Salma lived only 40 days, like the eternity of a butterfly. She was a baby from Beit Hanoun on the northeast of the Gaza Strip, who died last month of hypothermia, after her tiny body froze in the wind and rain that penetrated into the plywood-and-plastic hut she has been living in with her family, since their house was bombed.


"She was frozen like ice cream," her mother said of the last night of her infant's life. UNWRA Spokesman Chris Gunness wrote about Salma last in week in the British newspaper the . Mirwat, her mother, told him that when she was born she weighed 3.1 kilograms. Her three - year - old sister, Ma'ez, is hospitalized due to frostbite.
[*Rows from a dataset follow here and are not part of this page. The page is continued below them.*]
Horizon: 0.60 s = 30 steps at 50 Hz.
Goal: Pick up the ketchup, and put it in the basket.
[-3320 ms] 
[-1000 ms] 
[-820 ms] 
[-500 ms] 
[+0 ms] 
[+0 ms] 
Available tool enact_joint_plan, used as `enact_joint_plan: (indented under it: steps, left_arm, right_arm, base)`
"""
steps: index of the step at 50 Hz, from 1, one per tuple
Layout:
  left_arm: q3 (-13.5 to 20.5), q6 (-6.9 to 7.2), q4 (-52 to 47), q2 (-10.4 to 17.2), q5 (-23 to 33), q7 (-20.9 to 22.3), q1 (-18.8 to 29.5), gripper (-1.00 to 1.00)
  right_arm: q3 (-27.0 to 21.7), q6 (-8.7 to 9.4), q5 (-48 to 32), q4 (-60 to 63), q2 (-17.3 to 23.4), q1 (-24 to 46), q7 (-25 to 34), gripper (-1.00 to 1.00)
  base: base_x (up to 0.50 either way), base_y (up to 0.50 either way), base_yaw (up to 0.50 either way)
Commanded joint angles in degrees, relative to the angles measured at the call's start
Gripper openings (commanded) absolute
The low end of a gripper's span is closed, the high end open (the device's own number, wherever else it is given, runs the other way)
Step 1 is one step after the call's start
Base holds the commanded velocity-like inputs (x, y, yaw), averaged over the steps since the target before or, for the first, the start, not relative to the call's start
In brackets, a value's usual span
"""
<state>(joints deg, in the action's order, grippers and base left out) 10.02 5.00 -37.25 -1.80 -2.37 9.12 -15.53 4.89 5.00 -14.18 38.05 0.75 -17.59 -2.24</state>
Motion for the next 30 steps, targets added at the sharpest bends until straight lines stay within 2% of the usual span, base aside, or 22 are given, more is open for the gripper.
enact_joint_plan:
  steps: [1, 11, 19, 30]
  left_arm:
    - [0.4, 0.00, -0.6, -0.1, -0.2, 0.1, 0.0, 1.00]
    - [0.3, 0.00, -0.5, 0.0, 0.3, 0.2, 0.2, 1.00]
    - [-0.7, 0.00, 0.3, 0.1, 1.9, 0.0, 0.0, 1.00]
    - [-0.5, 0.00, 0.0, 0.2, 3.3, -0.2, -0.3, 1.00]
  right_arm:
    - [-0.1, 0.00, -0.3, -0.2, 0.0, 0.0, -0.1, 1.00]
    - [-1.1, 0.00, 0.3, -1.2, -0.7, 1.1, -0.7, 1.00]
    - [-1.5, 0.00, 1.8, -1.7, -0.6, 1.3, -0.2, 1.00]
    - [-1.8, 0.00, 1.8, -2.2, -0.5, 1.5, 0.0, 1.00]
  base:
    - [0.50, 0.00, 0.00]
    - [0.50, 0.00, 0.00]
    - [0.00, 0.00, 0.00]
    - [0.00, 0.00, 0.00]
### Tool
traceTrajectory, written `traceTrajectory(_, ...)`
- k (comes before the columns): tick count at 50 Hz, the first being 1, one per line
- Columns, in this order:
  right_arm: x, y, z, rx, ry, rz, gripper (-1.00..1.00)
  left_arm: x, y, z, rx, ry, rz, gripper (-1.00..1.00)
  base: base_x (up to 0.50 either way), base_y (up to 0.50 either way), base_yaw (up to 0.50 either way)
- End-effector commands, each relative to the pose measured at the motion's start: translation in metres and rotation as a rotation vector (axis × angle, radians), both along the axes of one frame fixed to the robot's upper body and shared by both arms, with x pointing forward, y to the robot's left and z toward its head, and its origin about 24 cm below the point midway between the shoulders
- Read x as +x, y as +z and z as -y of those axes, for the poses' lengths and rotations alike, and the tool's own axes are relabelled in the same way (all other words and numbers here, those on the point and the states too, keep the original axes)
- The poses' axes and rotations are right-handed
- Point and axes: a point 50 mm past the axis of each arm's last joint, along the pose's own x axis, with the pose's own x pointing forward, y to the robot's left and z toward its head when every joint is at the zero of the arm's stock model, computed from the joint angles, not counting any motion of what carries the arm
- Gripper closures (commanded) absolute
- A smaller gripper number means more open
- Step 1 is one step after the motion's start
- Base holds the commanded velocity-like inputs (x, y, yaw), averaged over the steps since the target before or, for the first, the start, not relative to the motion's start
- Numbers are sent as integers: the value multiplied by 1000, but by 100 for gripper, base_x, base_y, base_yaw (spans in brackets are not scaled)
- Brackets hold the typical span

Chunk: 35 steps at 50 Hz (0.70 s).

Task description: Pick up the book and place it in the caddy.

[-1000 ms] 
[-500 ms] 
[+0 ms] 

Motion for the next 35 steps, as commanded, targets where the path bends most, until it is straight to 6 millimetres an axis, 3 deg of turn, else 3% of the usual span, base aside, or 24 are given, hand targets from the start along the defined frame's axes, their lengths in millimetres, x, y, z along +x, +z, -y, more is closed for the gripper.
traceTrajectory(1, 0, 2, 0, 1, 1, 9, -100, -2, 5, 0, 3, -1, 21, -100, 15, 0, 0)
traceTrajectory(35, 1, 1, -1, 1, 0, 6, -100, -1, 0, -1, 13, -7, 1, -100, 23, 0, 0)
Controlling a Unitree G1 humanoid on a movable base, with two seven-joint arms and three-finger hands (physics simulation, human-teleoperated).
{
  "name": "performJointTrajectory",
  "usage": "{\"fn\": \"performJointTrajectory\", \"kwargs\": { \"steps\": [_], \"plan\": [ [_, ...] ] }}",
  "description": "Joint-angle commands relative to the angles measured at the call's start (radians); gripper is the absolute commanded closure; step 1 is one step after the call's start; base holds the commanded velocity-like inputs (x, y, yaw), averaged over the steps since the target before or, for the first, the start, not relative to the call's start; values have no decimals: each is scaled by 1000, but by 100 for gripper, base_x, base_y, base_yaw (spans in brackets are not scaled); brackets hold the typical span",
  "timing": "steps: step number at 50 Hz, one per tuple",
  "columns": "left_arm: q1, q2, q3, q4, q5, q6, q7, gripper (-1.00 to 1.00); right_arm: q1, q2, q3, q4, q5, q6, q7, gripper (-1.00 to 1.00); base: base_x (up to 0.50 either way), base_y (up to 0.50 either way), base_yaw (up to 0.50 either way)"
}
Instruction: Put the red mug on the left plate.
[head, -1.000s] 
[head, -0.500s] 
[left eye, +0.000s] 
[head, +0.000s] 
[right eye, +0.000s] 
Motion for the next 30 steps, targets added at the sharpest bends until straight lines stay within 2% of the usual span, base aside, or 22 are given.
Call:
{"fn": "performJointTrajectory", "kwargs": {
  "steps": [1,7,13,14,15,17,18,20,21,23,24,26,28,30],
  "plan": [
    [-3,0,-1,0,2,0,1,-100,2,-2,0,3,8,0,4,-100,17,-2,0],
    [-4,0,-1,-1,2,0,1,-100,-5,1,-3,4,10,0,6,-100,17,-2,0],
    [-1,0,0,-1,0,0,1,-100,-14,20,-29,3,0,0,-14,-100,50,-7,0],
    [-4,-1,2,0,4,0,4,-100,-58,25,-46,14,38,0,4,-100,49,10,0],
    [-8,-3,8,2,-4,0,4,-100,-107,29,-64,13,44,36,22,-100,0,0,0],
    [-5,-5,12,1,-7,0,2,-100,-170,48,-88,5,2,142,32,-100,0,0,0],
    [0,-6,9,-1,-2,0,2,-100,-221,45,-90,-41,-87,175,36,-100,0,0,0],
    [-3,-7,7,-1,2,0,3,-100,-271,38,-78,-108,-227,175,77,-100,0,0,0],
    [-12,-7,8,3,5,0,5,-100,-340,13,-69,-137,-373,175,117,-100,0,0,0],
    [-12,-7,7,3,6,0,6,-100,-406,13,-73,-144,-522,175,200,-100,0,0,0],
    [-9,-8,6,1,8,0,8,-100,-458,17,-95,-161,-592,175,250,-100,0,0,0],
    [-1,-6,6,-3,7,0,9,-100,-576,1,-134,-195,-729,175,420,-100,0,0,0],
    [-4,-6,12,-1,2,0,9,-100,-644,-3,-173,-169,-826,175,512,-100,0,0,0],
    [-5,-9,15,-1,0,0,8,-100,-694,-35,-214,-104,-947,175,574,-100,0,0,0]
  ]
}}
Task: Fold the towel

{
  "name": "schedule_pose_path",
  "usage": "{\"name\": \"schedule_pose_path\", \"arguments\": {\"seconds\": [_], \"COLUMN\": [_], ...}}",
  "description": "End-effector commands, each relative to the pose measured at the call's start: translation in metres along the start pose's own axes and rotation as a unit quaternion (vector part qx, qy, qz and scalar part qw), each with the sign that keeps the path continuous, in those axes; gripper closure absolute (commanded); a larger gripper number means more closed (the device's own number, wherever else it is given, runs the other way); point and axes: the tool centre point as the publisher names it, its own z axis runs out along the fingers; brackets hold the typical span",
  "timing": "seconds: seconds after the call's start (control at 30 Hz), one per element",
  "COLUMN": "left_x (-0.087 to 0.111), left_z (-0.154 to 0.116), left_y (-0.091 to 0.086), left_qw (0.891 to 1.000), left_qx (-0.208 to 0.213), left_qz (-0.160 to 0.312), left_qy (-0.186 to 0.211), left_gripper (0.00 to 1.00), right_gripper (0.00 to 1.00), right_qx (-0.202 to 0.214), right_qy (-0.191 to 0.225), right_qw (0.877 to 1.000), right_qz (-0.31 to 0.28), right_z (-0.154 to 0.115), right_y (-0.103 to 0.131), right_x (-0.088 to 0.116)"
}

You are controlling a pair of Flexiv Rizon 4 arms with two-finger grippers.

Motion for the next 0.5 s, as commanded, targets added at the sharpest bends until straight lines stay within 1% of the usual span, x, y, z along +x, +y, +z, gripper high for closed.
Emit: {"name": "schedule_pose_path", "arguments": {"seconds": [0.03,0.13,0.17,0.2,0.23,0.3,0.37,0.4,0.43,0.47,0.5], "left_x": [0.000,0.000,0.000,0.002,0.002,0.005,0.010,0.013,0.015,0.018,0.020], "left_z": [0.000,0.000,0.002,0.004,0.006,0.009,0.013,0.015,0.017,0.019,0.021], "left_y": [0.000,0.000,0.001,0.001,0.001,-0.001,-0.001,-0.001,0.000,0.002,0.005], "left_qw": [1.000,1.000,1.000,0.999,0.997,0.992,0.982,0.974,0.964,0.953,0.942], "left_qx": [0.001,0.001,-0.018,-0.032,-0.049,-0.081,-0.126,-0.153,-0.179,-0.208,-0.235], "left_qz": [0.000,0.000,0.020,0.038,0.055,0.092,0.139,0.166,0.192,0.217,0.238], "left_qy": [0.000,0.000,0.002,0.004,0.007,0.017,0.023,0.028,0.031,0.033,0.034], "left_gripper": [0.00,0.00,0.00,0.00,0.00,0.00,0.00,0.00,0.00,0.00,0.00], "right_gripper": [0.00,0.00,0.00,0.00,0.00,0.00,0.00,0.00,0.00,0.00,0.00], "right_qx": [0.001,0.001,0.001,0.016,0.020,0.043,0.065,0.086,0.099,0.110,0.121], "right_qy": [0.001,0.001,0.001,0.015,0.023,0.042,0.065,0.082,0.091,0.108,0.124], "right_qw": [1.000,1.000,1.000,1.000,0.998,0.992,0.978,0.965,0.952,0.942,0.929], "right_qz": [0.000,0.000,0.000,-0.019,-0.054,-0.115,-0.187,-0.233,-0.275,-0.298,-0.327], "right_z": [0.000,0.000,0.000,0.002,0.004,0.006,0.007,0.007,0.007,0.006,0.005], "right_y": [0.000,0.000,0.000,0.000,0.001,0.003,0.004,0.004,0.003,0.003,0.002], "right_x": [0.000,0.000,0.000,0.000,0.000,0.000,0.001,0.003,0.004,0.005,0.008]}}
Ibrahim Awarda, 15, who lost his father in an Israeli bombardment in 2002, was more fortunate. He decided to cross the fence between Gaza and Israel. "I knew I'd be arrested," he told the New York Times reporter in Gaza last week. "I told myself, maybe I'll find a better life. They gave me good food and then threw me back."


Ibrahim was held for about a month in two prisons in Israel before being tossed back to the destruction, squalor, hunger and death. Three hundred Gazans drowned in the sea last September, in a desperate attempt to leave the prison Strip. Eighty-four Gazans were arrested by the Israel Defense Forces in the last six months after trying to enter Israel, most of them just to flee from the hell they live in. Nine more were arrested this month.


Atiya al-Navhin, 15, also tried to enter Israel in November, just to escape his fate. He was shot by IDF soldiers, treated in two Israeli hospitals and returned to Gaza in January. Now he's lying paralyzed and unable to speak in his home.


Some 150,000 homeless people live in Gaza and about 10,000 refugees in UNRWA shelters. The organization's budget was spent after the world totally ignored its commitment to contribute $5.4 billion to rebuild Gaza. The commitment to negotiate lifting the blockade on Gaza - the only way to avoid the next war and the one after it - has also been broken. Nobody talks about it. It's not interesting. There was a war, Israelis and Palestinians were killed in it for nothing, let's move on to the next war.


Israel will again pretend to be surprised and offended - the cruel Arabs are attacking it with rockets again, for no reason.